- Stored records:

»»

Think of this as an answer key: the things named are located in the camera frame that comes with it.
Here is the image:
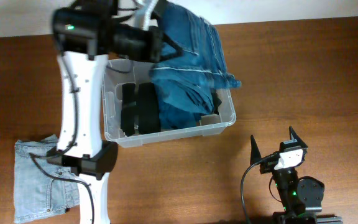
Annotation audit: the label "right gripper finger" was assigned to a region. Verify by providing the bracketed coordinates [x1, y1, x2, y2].
[289, 126, 308, 149]
[250, 135, 262, 165]

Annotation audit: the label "dark blue jeans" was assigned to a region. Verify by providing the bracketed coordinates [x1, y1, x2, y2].
[150, 2, 241, 118]

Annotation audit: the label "dark garment with band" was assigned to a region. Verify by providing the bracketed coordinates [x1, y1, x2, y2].
[211, 91, 222, 115]

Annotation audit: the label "black garment with bands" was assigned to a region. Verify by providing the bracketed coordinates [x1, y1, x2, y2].
[121, 82, 161, 136]

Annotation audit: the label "light blue jeans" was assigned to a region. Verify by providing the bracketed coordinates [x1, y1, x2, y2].
[14, 135, 80, 223]

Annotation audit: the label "blue garment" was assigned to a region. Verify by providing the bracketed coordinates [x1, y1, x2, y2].
[158, 101, 201, 129]

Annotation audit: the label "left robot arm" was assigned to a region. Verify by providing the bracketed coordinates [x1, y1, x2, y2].
[46, 0, 172, 223]

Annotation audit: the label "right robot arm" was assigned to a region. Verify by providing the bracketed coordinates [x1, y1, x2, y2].
[250, 127, 324, 224]

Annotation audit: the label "clear plastic storage bin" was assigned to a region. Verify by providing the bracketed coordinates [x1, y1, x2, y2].
[102, 59, 236, 148]

««

- About this task: Go through the entries and retype each one exactly, skipping any image.

- Your response:
Think of this as an answer key: the things named are located in the camera frame that comes with it.
Here is the image:
Annotation audit: the label "right gripper finger" was assigned to a region. Verify by providing the bracketed coordinates [x1, y1, x2, y2].
[289, 126, 308, 149]
[250, 135, 262, 165]

Annotation audit: the label "dark blue jeans" was assigned to a region. Verify by providing the bracketed coordinates [x1, y1, x2, y2].
[150, 2, 241, 118]

Annotation audit: the label "dark garment with band" was assigned to a region. Verify by providing the bracketed coordinates [x1, y1, x2, y2].
[211, 91, 222, 115]

Annotation audit: the label "black garment with bands" was assigned to a region. Verify by providing the bracketed coordinates [x1, y1, x2, y2].
[121, 82, 161, 136]

Annotation audit: the label "light blue jeans" was assigned to a region. Verify by providing the bracketed coordinates [x1, y1, x2, y2].
[14, 135, 80, 223]

Annotation audit: the label "blue garment" was assigned to a region. Verify by providing the bracketed coordinates [x1, y1, x2, y2].
[158, 101, 201, 129]

Annotation audit: the label "left robot arm" was assigned to a region. Verify by providing the bracketed coordinates [x1, y1, x2, y2].
[46, 0, 172, 223]

Annotation audit: the label "right robot arm" was assigned to a region. Verify by providing the bracketed coordinates [x1, y1, x2, y2].
[250, 127, 324, 224]

Annotation audit: the label "clear plastic storage bin" was assigned to a region. Verify by providing the bracketed coordinates [x1, y1, x2, y2].
[102, 59, 236, 148]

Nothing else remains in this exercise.